MATERIAL SHOWN ->
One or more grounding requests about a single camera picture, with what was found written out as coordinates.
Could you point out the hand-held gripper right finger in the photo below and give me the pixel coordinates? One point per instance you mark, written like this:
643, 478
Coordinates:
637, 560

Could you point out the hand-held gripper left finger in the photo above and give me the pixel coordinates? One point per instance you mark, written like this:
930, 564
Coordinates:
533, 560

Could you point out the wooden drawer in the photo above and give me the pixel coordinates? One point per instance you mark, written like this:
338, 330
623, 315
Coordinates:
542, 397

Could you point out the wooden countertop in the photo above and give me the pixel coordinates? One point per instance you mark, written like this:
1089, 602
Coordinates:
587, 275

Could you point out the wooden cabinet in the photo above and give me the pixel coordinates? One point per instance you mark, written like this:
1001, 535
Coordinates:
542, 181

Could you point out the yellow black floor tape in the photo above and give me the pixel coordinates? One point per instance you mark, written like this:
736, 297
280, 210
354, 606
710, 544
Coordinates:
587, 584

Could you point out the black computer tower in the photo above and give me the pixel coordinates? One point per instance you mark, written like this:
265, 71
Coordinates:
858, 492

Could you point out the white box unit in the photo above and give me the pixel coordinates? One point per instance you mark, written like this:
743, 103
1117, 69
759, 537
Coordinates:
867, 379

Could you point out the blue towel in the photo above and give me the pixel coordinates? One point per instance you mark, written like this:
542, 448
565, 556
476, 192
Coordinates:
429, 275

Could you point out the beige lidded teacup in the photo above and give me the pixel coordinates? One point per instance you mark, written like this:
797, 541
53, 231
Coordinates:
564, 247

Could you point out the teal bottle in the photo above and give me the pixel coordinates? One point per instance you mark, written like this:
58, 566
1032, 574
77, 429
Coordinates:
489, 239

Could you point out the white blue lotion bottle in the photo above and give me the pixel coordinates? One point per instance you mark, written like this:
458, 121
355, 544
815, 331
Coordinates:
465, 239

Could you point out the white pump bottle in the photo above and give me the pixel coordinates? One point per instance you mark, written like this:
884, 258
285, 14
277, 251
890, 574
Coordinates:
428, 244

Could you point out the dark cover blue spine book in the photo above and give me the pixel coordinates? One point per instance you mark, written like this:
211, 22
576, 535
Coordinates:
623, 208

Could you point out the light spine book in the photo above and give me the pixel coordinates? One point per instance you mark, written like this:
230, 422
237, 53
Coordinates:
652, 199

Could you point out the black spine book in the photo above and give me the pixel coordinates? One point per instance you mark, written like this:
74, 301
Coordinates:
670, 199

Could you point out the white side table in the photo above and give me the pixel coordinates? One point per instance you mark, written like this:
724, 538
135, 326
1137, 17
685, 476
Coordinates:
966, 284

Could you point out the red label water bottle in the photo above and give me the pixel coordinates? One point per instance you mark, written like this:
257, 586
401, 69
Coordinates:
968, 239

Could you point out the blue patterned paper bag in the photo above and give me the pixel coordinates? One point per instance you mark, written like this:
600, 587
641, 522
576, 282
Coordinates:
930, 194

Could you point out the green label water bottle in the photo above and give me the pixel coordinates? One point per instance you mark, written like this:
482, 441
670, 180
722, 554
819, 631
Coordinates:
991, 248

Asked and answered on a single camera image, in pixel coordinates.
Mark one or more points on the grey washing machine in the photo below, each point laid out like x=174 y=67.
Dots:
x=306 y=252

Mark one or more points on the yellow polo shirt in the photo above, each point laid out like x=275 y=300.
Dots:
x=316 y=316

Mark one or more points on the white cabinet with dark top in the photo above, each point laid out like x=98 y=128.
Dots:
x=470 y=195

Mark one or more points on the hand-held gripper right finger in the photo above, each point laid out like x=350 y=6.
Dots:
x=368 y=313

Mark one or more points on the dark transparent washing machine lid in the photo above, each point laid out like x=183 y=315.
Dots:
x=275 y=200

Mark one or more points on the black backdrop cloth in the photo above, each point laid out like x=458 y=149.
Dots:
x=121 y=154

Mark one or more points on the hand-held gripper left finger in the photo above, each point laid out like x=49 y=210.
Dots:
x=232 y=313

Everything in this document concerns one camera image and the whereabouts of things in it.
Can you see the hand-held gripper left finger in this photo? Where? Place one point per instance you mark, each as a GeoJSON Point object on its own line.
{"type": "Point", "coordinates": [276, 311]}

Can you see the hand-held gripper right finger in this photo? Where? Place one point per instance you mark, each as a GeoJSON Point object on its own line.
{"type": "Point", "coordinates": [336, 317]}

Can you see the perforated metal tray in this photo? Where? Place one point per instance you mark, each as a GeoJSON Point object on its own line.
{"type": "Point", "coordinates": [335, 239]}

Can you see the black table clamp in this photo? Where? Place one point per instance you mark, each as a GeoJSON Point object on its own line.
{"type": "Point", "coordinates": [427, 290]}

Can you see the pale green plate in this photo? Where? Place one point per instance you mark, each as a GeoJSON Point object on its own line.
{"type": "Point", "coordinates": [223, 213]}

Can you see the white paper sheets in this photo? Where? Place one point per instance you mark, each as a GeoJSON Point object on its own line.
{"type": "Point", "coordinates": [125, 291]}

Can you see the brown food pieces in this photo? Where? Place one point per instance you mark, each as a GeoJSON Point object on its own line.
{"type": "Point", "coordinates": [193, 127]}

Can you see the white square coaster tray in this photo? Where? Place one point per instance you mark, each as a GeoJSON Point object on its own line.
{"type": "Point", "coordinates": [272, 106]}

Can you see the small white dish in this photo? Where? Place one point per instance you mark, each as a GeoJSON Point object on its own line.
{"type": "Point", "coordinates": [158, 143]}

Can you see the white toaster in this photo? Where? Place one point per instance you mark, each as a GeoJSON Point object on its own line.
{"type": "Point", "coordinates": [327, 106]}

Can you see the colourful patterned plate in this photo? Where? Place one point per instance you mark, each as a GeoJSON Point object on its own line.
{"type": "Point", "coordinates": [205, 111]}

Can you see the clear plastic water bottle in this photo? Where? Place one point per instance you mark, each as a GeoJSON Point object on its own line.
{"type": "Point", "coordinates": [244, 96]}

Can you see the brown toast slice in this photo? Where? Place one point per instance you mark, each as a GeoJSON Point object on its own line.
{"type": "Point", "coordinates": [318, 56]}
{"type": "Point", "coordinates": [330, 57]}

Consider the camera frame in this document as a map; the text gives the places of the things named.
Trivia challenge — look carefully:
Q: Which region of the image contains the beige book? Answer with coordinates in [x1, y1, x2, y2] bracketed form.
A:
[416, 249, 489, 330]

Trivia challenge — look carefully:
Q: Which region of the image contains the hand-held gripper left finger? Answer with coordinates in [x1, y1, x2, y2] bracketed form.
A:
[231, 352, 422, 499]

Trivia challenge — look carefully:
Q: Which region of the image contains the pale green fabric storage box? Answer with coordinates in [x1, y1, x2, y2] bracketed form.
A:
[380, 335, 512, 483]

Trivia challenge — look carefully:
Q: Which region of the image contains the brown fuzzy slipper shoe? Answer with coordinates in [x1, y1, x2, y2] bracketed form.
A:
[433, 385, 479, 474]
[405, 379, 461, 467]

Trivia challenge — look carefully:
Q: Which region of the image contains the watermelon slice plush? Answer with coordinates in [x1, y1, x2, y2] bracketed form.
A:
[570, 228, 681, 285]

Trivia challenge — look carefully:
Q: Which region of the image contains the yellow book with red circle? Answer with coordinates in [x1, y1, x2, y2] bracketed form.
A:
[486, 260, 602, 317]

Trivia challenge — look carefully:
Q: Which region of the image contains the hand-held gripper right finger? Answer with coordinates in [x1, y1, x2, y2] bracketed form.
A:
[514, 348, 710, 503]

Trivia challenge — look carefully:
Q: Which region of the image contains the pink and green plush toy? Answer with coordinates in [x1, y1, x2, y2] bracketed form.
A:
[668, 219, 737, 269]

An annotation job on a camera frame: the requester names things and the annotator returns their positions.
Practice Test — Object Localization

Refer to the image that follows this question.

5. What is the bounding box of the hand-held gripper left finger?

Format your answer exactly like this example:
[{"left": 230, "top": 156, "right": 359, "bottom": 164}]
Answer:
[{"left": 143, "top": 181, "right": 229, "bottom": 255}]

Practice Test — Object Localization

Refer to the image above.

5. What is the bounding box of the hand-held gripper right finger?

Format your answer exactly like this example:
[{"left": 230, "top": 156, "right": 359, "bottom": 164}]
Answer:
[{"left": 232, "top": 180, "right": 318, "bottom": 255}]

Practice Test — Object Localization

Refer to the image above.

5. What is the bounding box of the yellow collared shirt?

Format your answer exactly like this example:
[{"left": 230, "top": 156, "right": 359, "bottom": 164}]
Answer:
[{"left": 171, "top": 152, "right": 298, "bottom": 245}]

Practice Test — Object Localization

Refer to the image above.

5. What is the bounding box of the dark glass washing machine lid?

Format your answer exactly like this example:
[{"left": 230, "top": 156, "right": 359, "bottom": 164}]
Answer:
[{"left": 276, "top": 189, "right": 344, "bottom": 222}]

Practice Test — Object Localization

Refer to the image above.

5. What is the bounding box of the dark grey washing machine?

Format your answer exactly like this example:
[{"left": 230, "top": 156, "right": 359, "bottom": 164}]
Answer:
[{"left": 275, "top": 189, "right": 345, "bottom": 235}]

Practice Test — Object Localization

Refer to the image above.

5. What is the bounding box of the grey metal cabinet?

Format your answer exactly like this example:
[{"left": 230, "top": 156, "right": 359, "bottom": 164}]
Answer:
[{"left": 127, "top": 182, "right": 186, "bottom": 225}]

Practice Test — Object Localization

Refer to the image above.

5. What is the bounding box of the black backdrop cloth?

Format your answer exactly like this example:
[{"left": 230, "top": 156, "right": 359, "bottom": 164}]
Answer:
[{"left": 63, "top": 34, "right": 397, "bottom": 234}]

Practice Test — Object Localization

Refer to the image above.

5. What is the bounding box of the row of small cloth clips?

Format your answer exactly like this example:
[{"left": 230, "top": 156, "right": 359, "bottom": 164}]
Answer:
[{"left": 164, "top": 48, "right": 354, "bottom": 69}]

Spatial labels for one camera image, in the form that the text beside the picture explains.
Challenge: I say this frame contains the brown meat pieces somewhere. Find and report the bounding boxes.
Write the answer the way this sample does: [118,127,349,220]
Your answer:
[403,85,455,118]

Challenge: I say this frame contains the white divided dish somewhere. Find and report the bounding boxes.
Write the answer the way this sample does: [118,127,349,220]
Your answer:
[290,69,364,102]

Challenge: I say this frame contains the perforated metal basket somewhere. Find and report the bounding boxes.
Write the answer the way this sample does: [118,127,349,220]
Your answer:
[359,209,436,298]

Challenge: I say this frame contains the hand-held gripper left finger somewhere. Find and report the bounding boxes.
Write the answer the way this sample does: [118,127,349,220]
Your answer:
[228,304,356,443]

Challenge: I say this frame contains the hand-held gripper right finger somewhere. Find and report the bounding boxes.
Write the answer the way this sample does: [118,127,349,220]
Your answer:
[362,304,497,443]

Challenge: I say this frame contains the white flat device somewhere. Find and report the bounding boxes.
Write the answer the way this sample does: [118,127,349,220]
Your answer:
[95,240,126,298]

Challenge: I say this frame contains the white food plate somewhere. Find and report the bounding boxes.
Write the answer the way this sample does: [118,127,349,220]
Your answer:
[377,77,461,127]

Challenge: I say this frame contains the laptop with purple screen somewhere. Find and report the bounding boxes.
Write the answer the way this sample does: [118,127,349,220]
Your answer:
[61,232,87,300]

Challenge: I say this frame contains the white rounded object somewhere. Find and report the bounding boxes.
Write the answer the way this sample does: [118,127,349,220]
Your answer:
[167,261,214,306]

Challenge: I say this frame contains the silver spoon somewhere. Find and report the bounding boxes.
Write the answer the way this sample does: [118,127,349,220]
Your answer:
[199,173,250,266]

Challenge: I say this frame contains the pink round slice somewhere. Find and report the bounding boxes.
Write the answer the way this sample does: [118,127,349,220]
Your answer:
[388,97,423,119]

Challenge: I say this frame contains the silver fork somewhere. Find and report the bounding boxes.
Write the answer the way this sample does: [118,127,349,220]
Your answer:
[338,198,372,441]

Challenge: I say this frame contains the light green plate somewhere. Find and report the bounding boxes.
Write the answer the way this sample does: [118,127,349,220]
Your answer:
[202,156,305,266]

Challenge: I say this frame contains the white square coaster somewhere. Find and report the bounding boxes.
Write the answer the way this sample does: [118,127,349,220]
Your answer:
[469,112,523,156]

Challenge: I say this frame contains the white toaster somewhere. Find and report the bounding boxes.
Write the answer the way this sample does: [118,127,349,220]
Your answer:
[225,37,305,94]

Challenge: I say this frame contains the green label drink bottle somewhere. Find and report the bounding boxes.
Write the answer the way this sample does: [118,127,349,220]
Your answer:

PROBLEM -> Begin with the line holding "Challenge: I say this frame contains the green" and end with the last line of the material. Copy all of them exactly.

OUTPUT BELOW ->
Challenge: I say this frame contains the green label drink bottle somewhere. Find and report the bounding boxes.
Write the answer the way this sample does: [118,127,349,220]
Your answer:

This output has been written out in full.